Russia's former top diplomat says Putin's foreign minister 'used to have my back,' but now 'I would watch my back if he was behind me'
- Former Russian Foreign Minister Andrei Kozyrev spoke out against current Foreign Minister Sergei Lavrov on Friday.
- He spoke out after the US and European Union announced they would sanction Lavrov.
Russia's former top diplomat spoke out against current Foreign Minister Sergei Lavrov on Friday after the US and European Union announced they would sanction Lavrov and Russian President Vladimir Putin.
Putin launched a full-scale invasion of Ukraine early Thursday, with Russian troops swarming into the country from its northern, eastern, and southern borders. Ukrainian President Volodymyr Zelensky said in a Thursday-evening address that 137 Ukrainians had died and 306 had been wounded as a result of the invasion.
The White House on Friday announced it would sanction Putin and Lavrov, who has been foregin minister since 2004, after the EU earlier approved freezing assets belonging to the two.
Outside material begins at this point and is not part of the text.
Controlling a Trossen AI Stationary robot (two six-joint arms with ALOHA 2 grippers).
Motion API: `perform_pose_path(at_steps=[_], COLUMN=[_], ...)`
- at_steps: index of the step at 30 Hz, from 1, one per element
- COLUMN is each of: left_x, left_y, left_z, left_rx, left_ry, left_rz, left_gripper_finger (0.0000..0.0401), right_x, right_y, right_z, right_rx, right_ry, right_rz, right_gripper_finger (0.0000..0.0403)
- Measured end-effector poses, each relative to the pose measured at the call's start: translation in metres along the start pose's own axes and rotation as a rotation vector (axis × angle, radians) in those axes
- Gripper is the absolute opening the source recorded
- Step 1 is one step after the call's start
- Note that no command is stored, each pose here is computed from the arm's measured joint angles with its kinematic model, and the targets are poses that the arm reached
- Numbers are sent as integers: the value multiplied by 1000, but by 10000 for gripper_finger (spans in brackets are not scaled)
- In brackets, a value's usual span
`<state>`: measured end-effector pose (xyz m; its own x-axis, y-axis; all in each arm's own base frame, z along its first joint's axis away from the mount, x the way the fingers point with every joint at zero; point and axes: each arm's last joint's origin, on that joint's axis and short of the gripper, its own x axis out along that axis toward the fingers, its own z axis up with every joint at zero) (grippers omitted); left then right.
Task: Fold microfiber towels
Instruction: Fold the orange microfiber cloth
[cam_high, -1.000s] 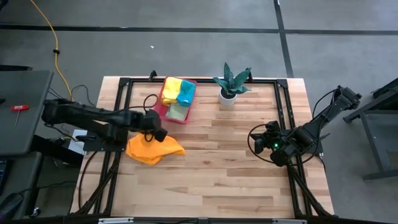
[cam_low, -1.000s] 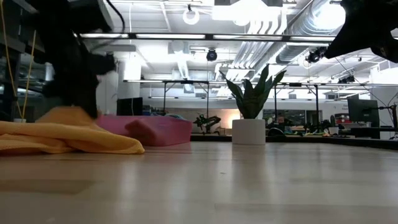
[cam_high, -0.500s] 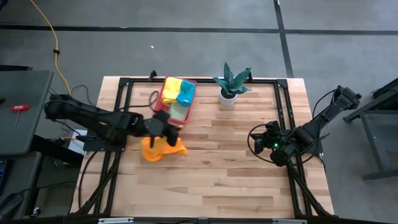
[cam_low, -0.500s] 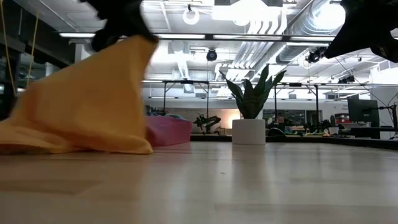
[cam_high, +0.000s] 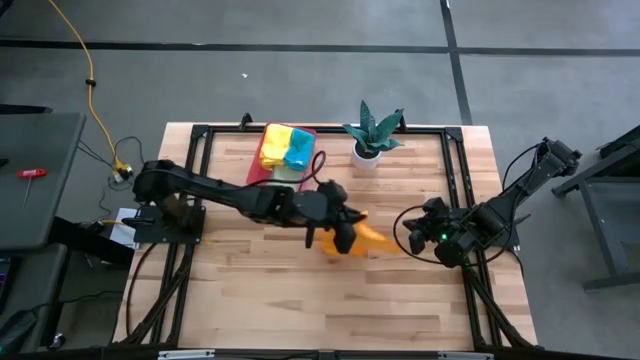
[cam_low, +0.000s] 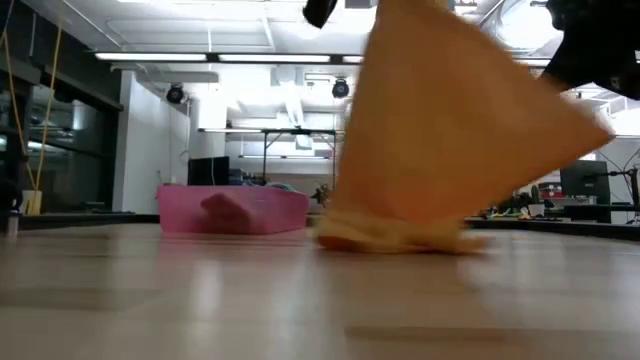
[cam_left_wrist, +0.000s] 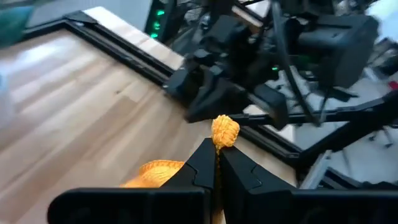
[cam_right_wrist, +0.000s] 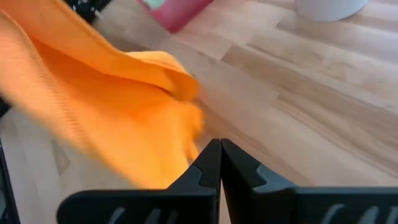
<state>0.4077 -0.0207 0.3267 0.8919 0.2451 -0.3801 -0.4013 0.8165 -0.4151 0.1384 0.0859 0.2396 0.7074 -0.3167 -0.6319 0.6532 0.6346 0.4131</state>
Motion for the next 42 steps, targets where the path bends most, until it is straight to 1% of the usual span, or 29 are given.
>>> perform_pose_path(at_steps=[2,4,7,11,14,17,20,23,25,27,29,32,34,36,39,42], left_x=[-1,-2,-7,-8,-9,-10,-10,-10,-10,-10,-10,-10,-10,-10,-10,-10], left_y=[1,2,1,3,6,13,17,18,18,18,19,19,18,18,18,18], left_z=[-2,-10,-30,-63,-82,-95,-100,-100,-100,-100,-100,-100,-100,-99,-99,-99], left_rx=[15,17,20,-47,-109,-140,-162,-162,-147,-136,-135,-135,-123,-114,-113,-103], left_ry=[9,24,49,88,96,101,112,110,108,109,109,111,112,110,114,118], left_rz=[39,98,194,235,270,312,333,346,351,351,353,351,349,344,342,339], left_gripper_finger=[0,0,0,0,0,0,0,0,0,0,0,0,0,0,0,0], right_x=[0,0,0,1,6,16,31,48,59,69,76,85,91,98,112,124], right_y=[0,1,5,11,18,30,43,53,59,67,79,102,117,129,142,153], right_z=[0,-1,-1,1,5,7,-2,-18,-30,-43,-53,-64,-71,-78,-88,-96], right_rx=[1,-6,-53,-115,-150,-218,-325,-389,-416,-456,-517,-650,-739,-795,-833,-826], right_ry=[15,34,56,73,115,173,291,416,470,506,527,527,531,548,603,638], right_rz=[3,14,51,106,166,256,360,407,431,472,508,539,539,492,406,337], right_gripper_finger=[0,0,0,5,29,74,127,172,192,203,205,203,200,199,199,199])
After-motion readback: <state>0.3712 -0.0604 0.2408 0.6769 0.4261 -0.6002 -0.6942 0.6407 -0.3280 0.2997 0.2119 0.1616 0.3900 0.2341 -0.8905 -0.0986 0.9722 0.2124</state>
"Lavrov, rightfully sanctioned by the US and EU today, was my deputy in the 90s. Used to have my back," former Russian Foreign Minister Andrei Kozyrev wrote on Twitter. "Today, I would watch my back if he was behind me."
Kozyrev was Russia's first minister of foreign affairs under Boris Yeltsin during the early-to-mid 1990s after the Soviet Union collapsed.
Josep Borrell, High Representative of the Union for Foreign Affairs and Security Policy, said Putin was the third world leader to be sanctioned by the body, preceded by Syrian President Bashar al-Assad and Belarusian President Alexander Lukashenko.
"This is the final outcome of the discussion that was not finished yesterday at the European Council and has been decided today by the ambassadors and the Ministers," Borrell said during a press conference Friday, citing a report by CNN. "So President Putin and Foreign Minister Lavrov are in the list of sanctioned people together with the remaining members the Duma who are supporting this aggression."
On Friday, Russia refused to participate in talks with Zelensky, and Lavrov said the country was run by "neo-Nazis" and the West.
"We do not see the possibility of recognizing as democratic a government that persecutes and uses methods of genocide against its own people," Lavrov said during a news conference in Moscow, per The New York Times.